Automated and LLM-as-a-judge testing will never capture the whole picture for how useful an AI product is for the people it’s being designed for. Therefore, user testing formed a crucial part of our development process. In the first round, we observed participants using the app during a Teams call, which we recorded for later review. This approach allowed us to closely analyse user interactions and identify areas for improvement. Following iteration, we launched an alpha testing trial that ran for a month, allowing a broader group of users to engage with the chatbot and provide in-depth feedback. This phase included a red teaming exercise conducted by the data science team to rigorously test the system’s robustness. Through this process, we discovered several important insights. For example, some users did not immediately notice the sources tabs, prompting us to make these more prominent in the interface. We also identified limitations within the chatbot, such as links in the content that were inaccessible due to the data wrangling process. Additionally, browser-based issues surfaced, including unexpected session sharing between users. Addressing this, we refined our server and containerization architecture to ensure a more secure and isolated experience for each user.

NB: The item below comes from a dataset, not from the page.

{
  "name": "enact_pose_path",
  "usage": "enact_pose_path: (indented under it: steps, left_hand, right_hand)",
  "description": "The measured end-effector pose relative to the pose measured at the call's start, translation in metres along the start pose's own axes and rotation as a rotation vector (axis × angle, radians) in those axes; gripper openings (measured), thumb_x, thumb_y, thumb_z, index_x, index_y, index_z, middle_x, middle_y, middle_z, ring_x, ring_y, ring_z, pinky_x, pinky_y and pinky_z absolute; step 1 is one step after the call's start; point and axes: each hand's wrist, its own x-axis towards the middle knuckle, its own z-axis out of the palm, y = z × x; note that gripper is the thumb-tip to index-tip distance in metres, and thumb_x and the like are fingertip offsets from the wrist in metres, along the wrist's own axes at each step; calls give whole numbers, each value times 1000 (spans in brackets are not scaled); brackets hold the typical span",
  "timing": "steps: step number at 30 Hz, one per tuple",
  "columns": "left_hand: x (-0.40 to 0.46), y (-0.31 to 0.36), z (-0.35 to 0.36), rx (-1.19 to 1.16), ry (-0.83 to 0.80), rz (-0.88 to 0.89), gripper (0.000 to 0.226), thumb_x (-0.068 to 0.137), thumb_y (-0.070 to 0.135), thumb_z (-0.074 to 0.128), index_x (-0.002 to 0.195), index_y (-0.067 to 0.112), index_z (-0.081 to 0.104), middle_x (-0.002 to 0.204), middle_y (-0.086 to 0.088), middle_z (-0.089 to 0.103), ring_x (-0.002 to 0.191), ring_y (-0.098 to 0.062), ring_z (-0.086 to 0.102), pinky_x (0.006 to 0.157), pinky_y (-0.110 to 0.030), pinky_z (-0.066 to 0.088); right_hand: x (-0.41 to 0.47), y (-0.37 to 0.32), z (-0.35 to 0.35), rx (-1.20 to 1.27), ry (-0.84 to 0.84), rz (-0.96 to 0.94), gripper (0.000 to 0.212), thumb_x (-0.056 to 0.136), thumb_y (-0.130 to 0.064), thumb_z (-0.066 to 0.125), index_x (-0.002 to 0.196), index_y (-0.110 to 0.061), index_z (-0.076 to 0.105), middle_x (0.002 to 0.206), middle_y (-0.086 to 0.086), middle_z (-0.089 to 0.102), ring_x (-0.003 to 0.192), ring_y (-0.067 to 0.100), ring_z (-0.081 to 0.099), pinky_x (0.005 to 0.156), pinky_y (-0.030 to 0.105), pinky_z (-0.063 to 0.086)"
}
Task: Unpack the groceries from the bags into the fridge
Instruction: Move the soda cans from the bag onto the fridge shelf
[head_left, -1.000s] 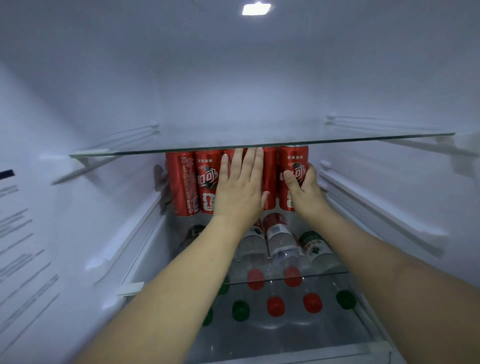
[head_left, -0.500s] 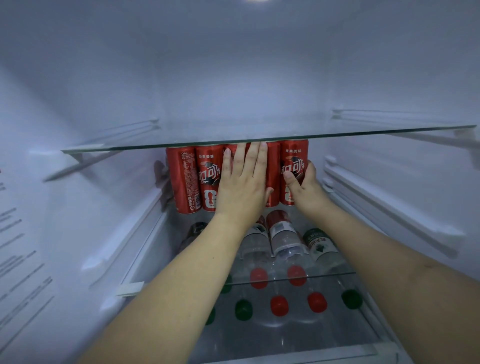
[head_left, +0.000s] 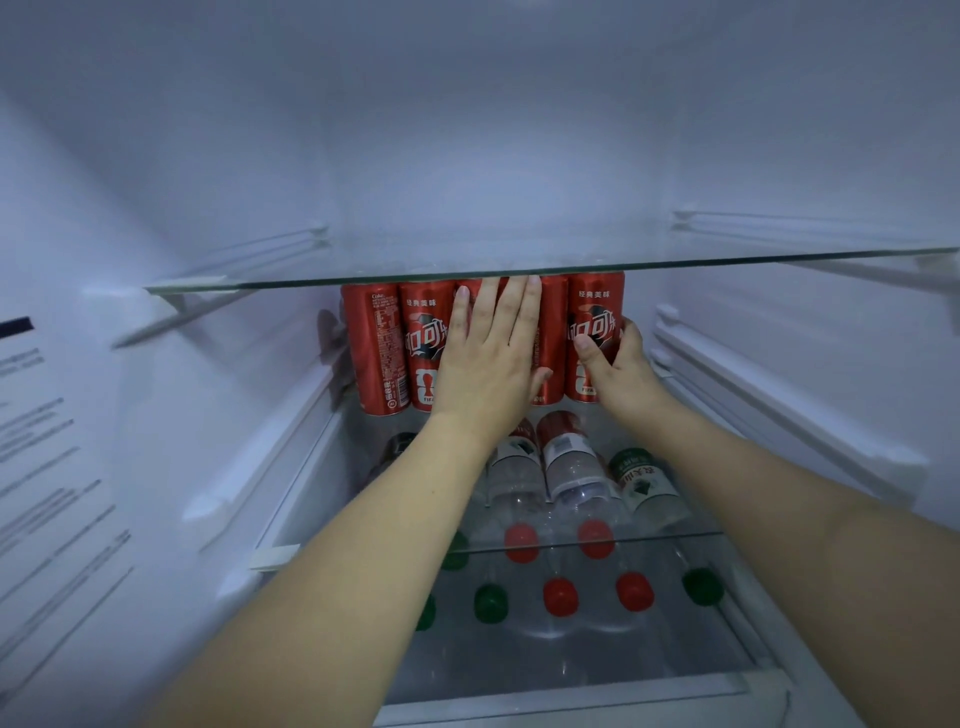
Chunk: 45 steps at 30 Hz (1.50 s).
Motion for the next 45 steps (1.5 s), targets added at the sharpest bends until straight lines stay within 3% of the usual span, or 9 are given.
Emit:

In addition to different rounds of UAT, we are conducting an ongoing assessment of the impact of the chatbot as it has been launched in the department. This was planned with a workshop where we reviewed the Theory of Change for the product and identified the key impact questions to answer, which includes “User Experience: Is the experience of writing IAs improved by using the chatbot?” and “Efficiency: Does the chatbot improve people’s use of time?”. These questions guided the creation of baseline and follow-up surveys which will provide evidence for impact, alongside case-studies with teams who used the chatbot whilst writing impact assessments. Alongside all of this, the chatbot contains ways to provide both message-by-message feedback and a general feedback form that we monitor for insight into how the bot is working for its users.

We’ve already heard how the tool has helped users to research impact assessments, including both finding interesting approaches and investigating a dearth of previous similar approaches – moreover, the chatbot is improving the experience of research and drafting impact assessments, and similar work is now ongoing for other kinds of document drafting. Continuous evaluation, alongside dev maintenance, is key to continuing success.